[Records from a data collection]

Content starts

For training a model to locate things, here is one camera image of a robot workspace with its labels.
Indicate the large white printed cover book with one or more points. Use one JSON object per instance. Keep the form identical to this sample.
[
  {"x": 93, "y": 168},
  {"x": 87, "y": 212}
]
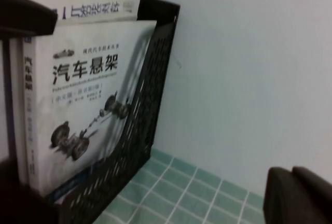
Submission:
[{"x": 103, "y": 8}]

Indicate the black plastic book holder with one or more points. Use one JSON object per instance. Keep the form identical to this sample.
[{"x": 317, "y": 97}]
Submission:
[{"x": 145, "y": 91}]

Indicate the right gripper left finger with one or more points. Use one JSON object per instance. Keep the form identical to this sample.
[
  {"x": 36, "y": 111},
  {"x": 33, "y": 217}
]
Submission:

Content ends

Exercise description: Give back the entries above exactly as they stand. Leave the images out.

Solution:
For training a model to locate things, here is one camera image of a robot workspace with its labels.
Indicate the large white printed cover book with one or more points. Use one JSON object per instance. Keep the form identical to this sample.
[
  {"x": 93, "y": 168},
  {"x": 87, "y": 212}
]
Submission:
[{"x": 103, "y": 8}]

Indicate the black plastic book holder with one or more points. Use one JSON object per instance. Keep the form identical to this sample.
[{"x": 317, "y": 97}]
Submission:
[{"x": 145, "y": 91}]

Indicate the right gripper left finger with one or more points. Use one JSON object per instance. Keep the form identical to this sample.
[
  {"x": 36, "y": 111},
  {"x": 33, "y": 217}
]
Submission:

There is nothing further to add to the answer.